I admire anyone who is body positive there are a ton of women I admire who are well fat (and they’re proud of it) who dare to wear crop tops (giving the middle finger to Oprah), two-piece swimsuits, and skin tight clothes and not giving two shits (pardon my language) about it. Which in a world that is full of so much body shaming it’s awesome to see that. In fact ESPN’s 2015 Body Issue on the cover is a very curvy Amanda Bingson (tan lines included) where she quotes: “I’ll be honest, I like everything in about my body”.

Why is it so hard for me to be confident?

Then on Instagram I follow Amy Purdy (Olympic Snowboarder) she posted herself in a bikini in her caption she quoted

“PS Be kind to yourselves.

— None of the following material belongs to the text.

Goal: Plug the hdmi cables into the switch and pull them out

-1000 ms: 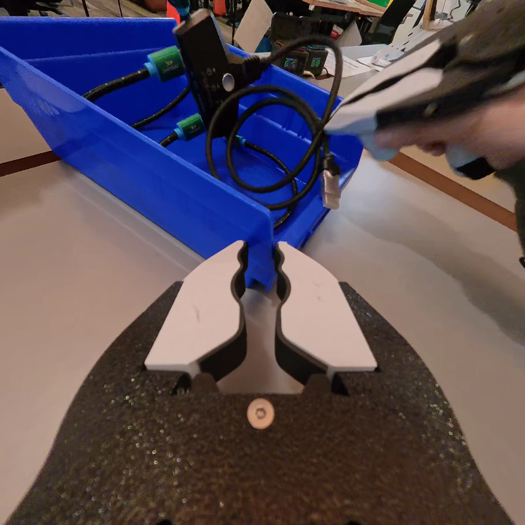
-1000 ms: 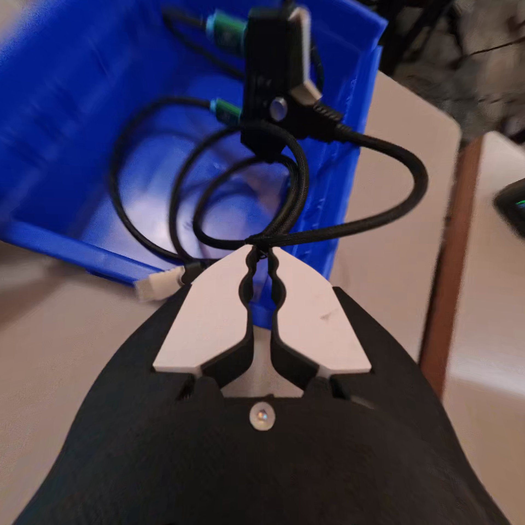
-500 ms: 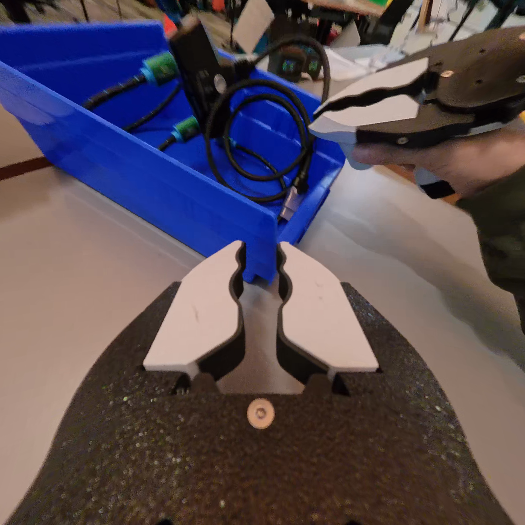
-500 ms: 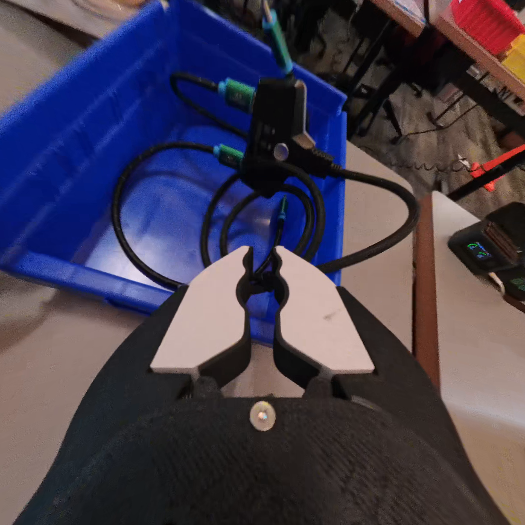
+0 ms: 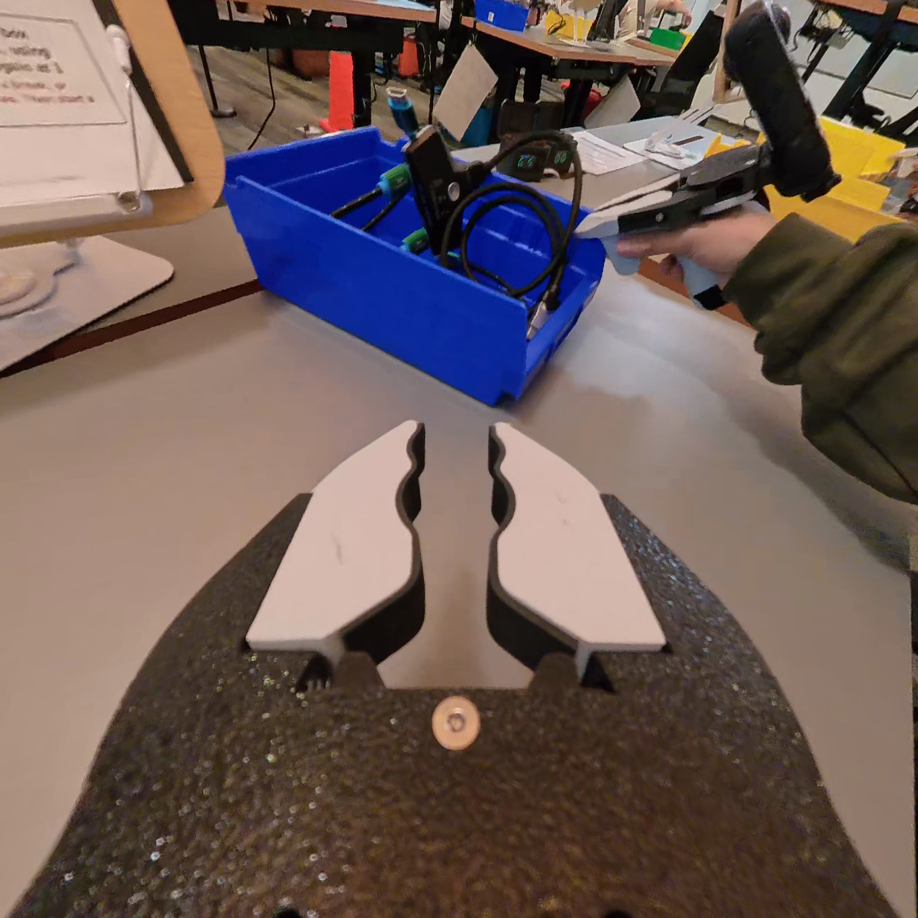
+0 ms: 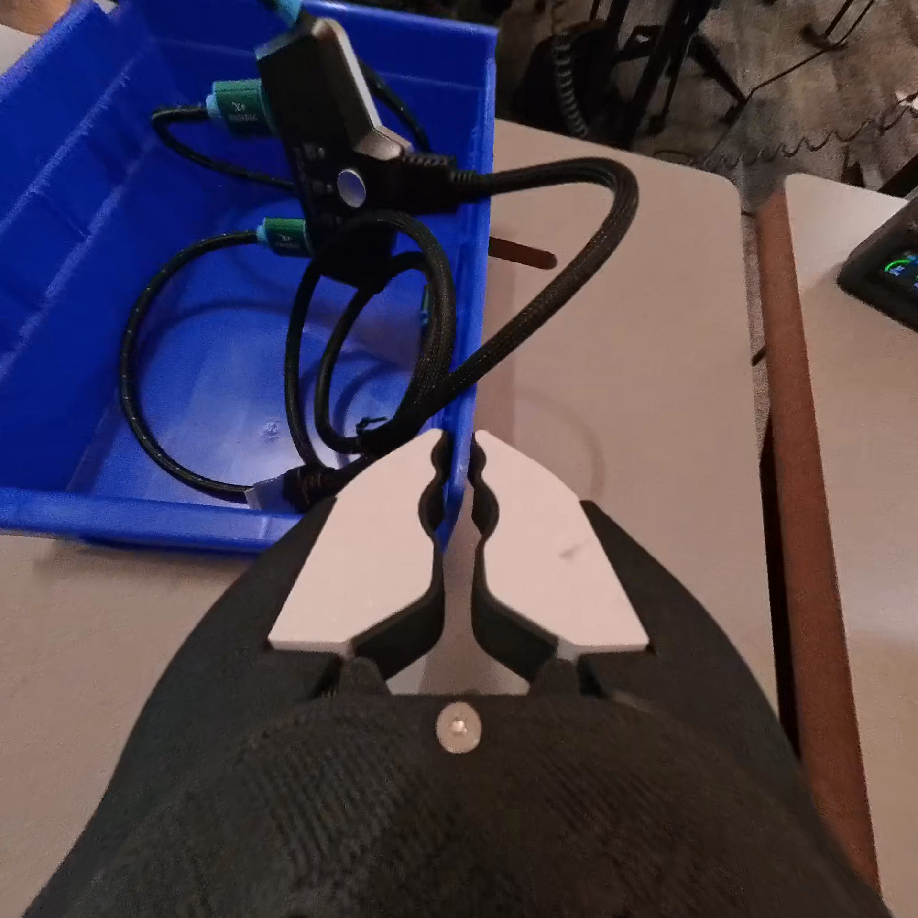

No “body” is perfect. It took me years to that accept my scars saved my life I began to accept them. I have had to remind myself at times there are things I can control and things I can’t control. I can control how I eat, I can control if and when workout, and I can control my thoughts so those thing I do. The rest is out of my hands.”

I was speechless to know that someone who is admired by many admits that she even struggles herself and body confidence. It put a lot in perspective for me.

That made me think of last year when I purchased a one piece swimsuit that had a rather plunging neck line which again for someone who is modest was a challenge to wear out in public uncovered. It took some convincing from my best friend as well to rock it at the water park but I did:

me

I look pretty confident in this picture don’t I?

Maybe I do have the confidence; I think sometimes it just slips through the cracks. It happens we all are own worst enemies especially with so much body shaming in the world. We’re not perfect, we’re human. Sometimes we need to let roll off our shoulders or the now classic line from the movie Frozen “Let it go”.

Remember to embrace your imperfections, honor your curves, and be kind to others.